I don't know that I need it, but I'd like to know how to deal with modules like this in future.
> For HTTP, the client modules in Racket are often
> satisfactory, and other times I've used my own packages that implement
> HTTP in pure Racket or that wrap `curl` or `wget` for special
> requirements. For storing pages and links/metadata, there's the
> filesystem, the core Racket RDBMS database support, and cloud stores
> like AWS S3. The un-AJAX-ing and site-specific scraping behavior you
> might have to do yourself, if you need it. (I have a backlog of related
> tools to release someday.)
Great, thank you.

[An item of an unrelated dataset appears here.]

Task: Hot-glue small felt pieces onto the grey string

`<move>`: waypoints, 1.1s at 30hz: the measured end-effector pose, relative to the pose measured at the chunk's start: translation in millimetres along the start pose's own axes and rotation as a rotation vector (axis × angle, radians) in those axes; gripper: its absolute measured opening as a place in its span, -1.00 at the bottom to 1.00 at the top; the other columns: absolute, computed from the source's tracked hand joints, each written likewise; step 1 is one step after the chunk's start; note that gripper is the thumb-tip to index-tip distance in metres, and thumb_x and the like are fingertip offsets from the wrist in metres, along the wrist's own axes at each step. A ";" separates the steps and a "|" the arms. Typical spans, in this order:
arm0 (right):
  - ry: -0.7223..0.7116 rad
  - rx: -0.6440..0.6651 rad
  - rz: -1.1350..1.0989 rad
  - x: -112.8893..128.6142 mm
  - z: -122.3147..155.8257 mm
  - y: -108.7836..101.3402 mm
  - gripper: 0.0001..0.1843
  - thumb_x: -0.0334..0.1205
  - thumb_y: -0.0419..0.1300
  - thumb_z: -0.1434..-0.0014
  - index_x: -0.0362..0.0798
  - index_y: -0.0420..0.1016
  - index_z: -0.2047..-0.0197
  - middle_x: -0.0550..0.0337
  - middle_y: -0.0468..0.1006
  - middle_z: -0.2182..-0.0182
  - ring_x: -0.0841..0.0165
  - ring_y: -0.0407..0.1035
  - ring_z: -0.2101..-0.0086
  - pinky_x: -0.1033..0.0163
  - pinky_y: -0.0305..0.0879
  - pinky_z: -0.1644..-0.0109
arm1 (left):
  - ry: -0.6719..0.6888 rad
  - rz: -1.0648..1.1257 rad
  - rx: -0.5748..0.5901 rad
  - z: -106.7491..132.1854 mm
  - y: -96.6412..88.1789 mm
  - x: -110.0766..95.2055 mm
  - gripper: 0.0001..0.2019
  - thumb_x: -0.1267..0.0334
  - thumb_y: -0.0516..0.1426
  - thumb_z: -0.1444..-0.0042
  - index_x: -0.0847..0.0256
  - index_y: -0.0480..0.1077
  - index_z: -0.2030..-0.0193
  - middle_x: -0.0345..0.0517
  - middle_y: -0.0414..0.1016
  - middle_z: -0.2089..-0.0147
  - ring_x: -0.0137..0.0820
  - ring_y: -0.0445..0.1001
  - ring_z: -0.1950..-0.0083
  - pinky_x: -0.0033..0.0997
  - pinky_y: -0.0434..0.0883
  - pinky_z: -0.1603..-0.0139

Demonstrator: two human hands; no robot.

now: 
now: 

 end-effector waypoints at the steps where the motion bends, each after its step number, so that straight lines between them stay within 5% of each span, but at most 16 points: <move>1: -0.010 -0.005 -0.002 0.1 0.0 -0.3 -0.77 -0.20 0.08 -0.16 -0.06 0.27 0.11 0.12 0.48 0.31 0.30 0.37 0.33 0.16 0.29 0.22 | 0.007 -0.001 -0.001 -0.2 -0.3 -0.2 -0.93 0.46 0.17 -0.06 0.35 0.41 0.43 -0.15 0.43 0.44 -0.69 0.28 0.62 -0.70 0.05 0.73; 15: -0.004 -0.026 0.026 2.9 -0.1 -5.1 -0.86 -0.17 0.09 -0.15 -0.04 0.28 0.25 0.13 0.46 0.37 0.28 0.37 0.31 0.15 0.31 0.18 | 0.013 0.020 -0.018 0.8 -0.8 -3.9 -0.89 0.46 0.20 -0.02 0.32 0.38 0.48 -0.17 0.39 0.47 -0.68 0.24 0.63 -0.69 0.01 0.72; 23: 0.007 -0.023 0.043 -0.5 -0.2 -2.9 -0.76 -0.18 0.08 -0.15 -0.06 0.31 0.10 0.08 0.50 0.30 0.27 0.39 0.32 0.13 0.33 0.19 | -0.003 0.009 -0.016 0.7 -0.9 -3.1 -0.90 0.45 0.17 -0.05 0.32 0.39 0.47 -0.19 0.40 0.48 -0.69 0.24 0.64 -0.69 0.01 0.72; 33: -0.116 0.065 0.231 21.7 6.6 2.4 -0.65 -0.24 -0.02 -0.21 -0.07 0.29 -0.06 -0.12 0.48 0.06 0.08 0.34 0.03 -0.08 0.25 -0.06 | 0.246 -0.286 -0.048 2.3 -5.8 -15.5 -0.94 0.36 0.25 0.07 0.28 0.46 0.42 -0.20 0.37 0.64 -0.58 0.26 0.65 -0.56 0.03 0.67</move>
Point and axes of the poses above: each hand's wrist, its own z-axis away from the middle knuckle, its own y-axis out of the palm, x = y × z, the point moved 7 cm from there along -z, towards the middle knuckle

Yeah, I'd really like to be able to automate posting to Patreon. (Every week I publish a chapter of my novel there.) Unfortunately, their whole site is pointlessly AJAX. I spent some time Firebugging their code to see what the relevant calls were and then decided to spend my time on something more useful.
From what you say it sounds like there's no "magically make stupid AJAX / DOM-manipulating sites easy to deal with" module for Racket? Something that processed the site and handed back the final HTML as the browser gets it post-JS would be lovely. It's a bit much to ask for, I realize.
Thanks again for all this -- it's a big help.
Dave
Wow, that was fast! Thank you.
I didn't actually do anything related to scribble, I just tried to install the module -- although presumably that automatically attempted to setup scribble docs.